- Required work -
What is the number of lines in the entries that contain the word "legs"? Reply with that number only.

- Information given -
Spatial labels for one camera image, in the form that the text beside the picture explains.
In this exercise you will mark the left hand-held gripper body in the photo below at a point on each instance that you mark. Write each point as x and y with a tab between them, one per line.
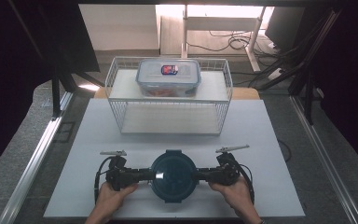
121	175

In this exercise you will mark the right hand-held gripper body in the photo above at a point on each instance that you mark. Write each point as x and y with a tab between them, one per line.
225	174

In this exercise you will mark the rectangular clear food container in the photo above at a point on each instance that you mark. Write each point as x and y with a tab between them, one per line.
154	74

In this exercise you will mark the person's left hand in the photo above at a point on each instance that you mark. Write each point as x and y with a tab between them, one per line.
112	199

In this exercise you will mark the person's right hand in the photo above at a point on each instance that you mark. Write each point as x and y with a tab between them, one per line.
236	197

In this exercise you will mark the black metal stand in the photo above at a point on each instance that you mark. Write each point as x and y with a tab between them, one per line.
56	96
308	93

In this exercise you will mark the white power strip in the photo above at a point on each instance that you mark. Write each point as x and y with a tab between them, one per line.
276	74

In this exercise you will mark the black curtain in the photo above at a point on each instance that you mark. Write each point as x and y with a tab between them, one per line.
354	77
12	77

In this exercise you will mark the white cabinet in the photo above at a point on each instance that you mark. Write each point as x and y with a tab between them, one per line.
119	26

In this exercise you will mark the aluminium rail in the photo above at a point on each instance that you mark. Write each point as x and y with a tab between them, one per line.
34	161
323	155

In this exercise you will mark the white desk frame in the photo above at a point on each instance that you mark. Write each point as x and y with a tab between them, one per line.
220	23

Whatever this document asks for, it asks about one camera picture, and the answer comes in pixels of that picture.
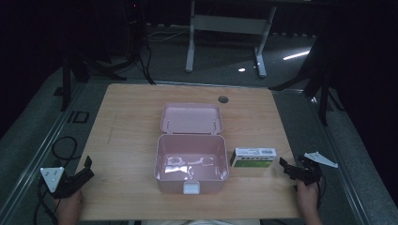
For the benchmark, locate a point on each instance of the black tripod stand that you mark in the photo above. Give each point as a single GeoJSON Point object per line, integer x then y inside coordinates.
{"type": "Point", "coordinates": [322, 78]}
{"type": "Point", "coordinates": [67, 72]}

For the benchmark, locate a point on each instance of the pink plastic box with lid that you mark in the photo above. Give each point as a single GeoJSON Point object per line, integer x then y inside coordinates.
{"type": "Point", "coordinates": [191, 150]}

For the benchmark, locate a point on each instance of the round grey table grommet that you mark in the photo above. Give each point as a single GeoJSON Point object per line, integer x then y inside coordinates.
{"type": "Point", "coordinates": [223, 99]}

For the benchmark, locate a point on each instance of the white and green medicine box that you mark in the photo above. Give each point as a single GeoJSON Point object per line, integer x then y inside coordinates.
{"type": "Point", "coordinates": [253, 157]}

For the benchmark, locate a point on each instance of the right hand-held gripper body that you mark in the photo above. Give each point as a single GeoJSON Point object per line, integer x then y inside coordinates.
{"type": "Point", "coordinates": [309, 168]}

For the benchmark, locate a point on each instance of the person's light clothing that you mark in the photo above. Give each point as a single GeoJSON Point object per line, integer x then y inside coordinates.
{"type": "Point", "coordinates": [200, 222]}

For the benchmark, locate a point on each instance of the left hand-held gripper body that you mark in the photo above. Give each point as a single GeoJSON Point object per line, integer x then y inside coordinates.
{"type": "Point", "coordinates": [59, 184]}

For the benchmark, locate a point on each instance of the white metal table frame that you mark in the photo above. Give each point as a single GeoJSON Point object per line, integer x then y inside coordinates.
{"type": "Point", "coordinates": [230, 24]}

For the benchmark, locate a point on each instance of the person's right hand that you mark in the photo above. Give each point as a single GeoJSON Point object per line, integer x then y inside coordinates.
{"type": "Point", "coordinates": [307, 197]}

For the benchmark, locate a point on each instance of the person's left hand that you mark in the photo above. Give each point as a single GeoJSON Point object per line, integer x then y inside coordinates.
{"type": "Point", "coordinates": [69, 207]}

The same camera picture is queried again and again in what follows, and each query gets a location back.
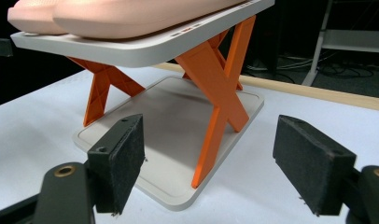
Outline white shoe rack orange legs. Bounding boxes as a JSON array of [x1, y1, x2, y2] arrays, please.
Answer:
[[9, 0, 275, 213]]

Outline white metal stand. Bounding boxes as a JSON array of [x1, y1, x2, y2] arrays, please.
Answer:
[[302, 0, 379, 88]]

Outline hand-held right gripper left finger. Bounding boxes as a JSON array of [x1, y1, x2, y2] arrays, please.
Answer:
[[87, 113, 147, 216]]

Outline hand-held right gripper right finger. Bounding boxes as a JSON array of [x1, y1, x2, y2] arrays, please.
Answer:
[[272, 114, 358, 217]]

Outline black floor cables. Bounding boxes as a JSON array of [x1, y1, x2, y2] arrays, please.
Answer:
[[245, 52, 377, 82]]

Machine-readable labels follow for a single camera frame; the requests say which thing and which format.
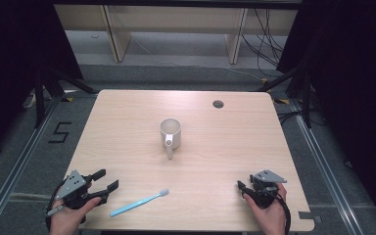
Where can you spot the grey metal floor rail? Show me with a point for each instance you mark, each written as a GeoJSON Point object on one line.
{"type": "Point", "coordinates": [326, 169]}
{"type": "Point", "coordinates": [16, 169]}

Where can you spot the person's right hand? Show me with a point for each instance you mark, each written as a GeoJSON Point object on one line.
{"type": "Point", "coordinates": [269, 217]}

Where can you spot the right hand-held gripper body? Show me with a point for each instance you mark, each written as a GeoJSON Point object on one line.
{"type": "Point", "coordinates": [265, 191]}

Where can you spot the white cup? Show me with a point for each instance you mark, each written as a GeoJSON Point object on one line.
{"type": "Point", "coordinates": [170, 133]}

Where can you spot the light blue toothbrush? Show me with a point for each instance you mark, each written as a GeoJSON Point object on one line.
{"type": "Point", "coordinates": [137, 204]}

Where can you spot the person's left hand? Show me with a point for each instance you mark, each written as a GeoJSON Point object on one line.
{"type": "Point", "coordinates": [68, 217]}

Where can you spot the light wooden shelf unit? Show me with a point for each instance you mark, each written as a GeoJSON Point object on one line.
{"type": "Point", "coordinates": [176, 23]}

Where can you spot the black metal stand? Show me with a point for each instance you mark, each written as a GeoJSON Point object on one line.
{"type": "Point", "coordinates": [302, 91]}
{"type": "Point", "coordinates": [40, 98]}

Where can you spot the dark curtain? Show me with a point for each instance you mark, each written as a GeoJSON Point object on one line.
{"type": "Point", "coordinates": [352, 81]}
{"type": "Point", "coordinates": [16, 65]}

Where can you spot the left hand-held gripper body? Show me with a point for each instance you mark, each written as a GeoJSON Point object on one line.
{"type": "Point", "coordinates": [72, 186]}

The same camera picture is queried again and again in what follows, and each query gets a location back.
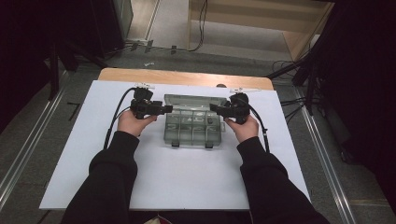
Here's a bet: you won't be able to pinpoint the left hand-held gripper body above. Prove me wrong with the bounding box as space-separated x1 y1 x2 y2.
130 82 163 119

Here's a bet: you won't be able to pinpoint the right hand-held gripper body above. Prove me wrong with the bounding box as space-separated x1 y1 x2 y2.
222 88 262 125

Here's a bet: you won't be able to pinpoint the grey plastic compartment box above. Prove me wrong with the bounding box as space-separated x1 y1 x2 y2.
163 93 228 149

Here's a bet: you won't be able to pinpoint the person's right hand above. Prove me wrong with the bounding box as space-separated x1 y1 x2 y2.
223 115 260 144

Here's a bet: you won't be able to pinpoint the person's left hand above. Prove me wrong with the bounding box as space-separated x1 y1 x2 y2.
116 109 158 138

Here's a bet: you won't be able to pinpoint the group of small silver parts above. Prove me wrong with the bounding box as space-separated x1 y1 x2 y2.
167 112 219 132

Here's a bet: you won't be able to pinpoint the wooden table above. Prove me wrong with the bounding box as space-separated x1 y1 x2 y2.
97 67 275 91

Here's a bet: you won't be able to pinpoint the white table board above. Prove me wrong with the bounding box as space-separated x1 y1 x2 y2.
38 79 314 212

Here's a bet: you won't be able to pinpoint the black metal stand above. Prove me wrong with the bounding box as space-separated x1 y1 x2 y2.
265 46 328 116

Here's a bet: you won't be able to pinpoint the dark cabinet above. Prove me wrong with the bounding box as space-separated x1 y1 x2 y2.
90 0 134 59

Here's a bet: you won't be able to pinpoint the light wooden shelf unit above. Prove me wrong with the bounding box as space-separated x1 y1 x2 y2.
186 0 335 63

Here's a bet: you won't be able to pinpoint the black tripod stand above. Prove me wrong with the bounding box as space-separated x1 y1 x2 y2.
46 40 108 101

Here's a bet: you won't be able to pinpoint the person's dark pants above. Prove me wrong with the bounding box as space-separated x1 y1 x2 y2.
129 211 251 224

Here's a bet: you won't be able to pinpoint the red and white cloth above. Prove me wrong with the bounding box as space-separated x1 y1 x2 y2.
143 214 174 224

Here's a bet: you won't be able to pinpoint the black curtain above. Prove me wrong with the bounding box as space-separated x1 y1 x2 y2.
0 0 94 134
311 0 396 216

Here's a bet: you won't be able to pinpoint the left hand-held gripper black cable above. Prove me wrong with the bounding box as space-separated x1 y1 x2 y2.
103 87 138 150

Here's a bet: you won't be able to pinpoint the hand-held gripper black cable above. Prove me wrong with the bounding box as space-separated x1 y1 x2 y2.
247 98 271 153
103 87 138 150

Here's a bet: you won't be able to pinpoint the right hand-held gripper black cable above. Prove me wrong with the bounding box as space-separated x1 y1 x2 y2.
247 98 271 153

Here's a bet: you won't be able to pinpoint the black floor cables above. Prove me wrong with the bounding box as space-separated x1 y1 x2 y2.
279 96 307 124

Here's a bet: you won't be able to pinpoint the hanging black cable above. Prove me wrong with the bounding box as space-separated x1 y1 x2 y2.
188 0 209 53

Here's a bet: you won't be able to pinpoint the metal floor rail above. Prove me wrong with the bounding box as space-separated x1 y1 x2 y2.
293 88 358 224
0 71 68 209

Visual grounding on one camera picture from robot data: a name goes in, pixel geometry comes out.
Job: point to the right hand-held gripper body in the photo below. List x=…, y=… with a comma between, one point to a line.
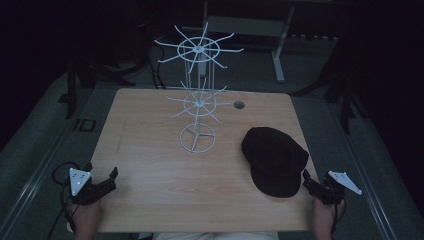
x=333, y=191

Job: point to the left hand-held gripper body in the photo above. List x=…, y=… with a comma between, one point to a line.
x=87, y=191

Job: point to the black cap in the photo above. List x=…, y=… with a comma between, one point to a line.
x=273, y=160

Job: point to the person's left hand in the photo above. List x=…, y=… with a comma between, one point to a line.
x=85, y=218

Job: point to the person's right hand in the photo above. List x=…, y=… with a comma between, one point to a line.
x=325, y=218

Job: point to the black floor socket box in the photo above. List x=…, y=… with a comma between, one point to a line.
x=85, y=125

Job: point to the black metal stand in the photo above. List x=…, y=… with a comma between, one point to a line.
x=71, y=90
x=346, y=100

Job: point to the person's light clothing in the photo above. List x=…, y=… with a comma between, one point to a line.
x=216, y=236

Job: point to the white metal frame desk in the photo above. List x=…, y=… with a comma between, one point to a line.
x=246, y=26

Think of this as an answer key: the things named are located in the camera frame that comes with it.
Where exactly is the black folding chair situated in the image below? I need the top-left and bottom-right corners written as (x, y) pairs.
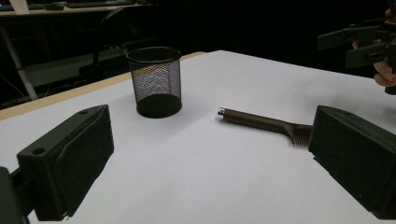
top-left (78, 7), bottom-right (157, 82)

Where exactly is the light desk with white leg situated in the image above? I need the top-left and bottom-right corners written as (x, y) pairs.
top-left (0, 0), bottom-right (157, 101)

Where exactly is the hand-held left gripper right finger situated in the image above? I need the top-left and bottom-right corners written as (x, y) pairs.
top-left (307, 105), bottom-right (396, 220)

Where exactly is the black keyboard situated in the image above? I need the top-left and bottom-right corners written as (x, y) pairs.
top-left (66, 0), bottom-right (136, 9)

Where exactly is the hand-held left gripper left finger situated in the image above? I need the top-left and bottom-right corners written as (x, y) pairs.
top-left (17, 105), bottom-right (115, 221)

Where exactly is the black mesh pen holder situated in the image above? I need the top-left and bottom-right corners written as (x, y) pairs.
top-left (125, 46), bottom-right (183, 119)

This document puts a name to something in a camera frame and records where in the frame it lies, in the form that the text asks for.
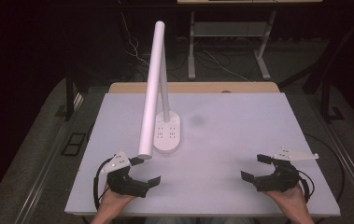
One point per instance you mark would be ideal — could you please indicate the metal-framed desk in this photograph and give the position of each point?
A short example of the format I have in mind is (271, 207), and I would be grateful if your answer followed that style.
(227, 29)

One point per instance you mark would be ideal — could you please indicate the black floor frame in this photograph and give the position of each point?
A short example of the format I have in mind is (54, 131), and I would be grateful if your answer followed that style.
(73, 144)

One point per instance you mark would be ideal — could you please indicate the black upright stand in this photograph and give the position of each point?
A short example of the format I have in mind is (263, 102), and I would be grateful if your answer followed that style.
(69, 93)

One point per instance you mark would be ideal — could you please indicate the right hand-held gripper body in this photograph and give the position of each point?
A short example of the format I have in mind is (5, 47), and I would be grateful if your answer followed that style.
(279, 180)

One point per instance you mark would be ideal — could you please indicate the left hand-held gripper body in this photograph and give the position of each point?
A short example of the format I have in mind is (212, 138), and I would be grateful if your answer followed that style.
(124, 183)

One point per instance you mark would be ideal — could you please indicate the black tripod stand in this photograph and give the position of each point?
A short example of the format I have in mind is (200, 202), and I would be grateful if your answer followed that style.
(327, 71)

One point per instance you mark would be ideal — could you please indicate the person's right hand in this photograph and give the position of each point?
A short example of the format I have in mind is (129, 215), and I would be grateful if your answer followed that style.
(291, 200)

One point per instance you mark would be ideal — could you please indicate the white desk lamp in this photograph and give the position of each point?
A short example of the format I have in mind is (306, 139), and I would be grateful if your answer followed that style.
(150, 102)

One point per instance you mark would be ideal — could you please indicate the person's left hand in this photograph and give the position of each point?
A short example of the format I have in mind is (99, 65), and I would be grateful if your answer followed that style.
(112, 202)

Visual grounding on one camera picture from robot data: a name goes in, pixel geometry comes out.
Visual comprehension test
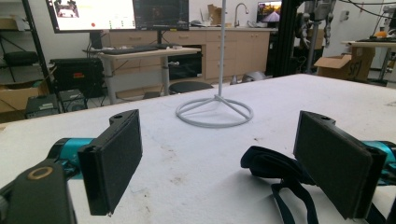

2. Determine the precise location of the wooden cabinet counter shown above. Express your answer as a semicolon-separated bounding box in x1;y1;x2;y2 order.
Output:
104;26;278;82

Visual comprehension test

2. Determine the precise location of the chrome faucet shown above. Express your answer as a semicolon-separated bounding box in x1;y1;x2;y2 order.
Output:
233;2;250;28

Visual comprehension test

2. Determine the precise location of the black keyboard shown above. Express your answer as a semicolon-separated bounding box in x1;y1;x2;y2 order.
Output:
100;45;161;56

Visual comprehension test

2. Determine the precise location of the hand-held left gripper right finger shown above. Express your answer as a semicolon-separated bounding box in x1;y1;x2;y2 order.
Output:
292;110;388;220

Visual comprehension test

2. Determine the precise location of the small monitor with road picture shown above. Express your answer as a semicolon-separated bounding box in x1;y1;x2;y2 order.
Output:
256;0;283;24

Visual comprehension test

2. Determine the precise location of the black metal frame post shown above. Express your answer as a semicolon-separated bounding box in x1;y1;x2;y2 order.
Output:
272;0;304;78

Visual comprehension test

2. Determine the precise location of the black round stool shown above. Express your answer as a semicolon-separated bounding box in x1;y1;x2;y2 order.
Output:
168;80;215;95

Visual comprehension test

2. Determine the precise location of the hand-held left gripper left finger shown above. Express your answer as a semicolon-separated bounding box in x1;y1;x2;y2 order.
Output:
77;108;144;217

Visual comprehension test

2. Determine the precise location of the white metal stand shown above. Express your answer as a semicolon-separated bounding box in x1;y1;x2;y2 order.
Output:
175;0;254;129

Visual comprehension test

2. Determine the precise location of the grey electronics box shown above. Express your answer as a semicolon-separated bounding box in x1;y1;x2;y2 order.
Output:
24;93;61;119

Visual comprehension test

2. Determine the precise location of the brown cardboard box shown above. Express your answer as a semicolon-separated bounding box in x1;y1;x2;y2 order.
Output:
0;79;50;114

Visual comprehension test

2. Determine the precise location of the open cardboard box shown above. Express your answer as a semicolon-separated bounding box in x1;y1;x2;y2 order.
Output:
313;46;376;82

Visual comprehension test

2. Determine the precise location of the dark computer monitor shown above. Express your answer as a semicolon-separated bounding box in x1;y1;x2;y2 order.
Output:
132;0;191;32

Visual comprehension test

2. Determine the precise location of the wide computer monitor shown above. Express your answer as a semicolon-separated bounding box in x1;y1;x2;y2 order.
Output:
45;0;137;35

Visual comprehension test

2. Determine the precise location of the black metal shelf rack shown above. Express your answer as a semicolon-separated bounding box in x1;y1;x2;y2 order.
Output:
0;0;56;95

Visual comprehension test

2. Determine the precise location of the dark blue strap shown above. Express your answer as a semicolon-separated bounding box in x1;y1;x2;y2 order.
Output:
240;146;387;224

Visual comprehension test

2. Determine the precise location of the wooden desk with metal legs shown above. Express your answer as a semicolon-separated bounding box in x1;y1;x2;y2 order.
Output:
82;46;202;105

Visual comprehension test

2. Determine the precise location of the black equipment case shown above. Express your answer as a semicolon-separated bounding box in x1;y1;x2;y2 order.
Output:
49;57;106;99

- Solved exercise -
2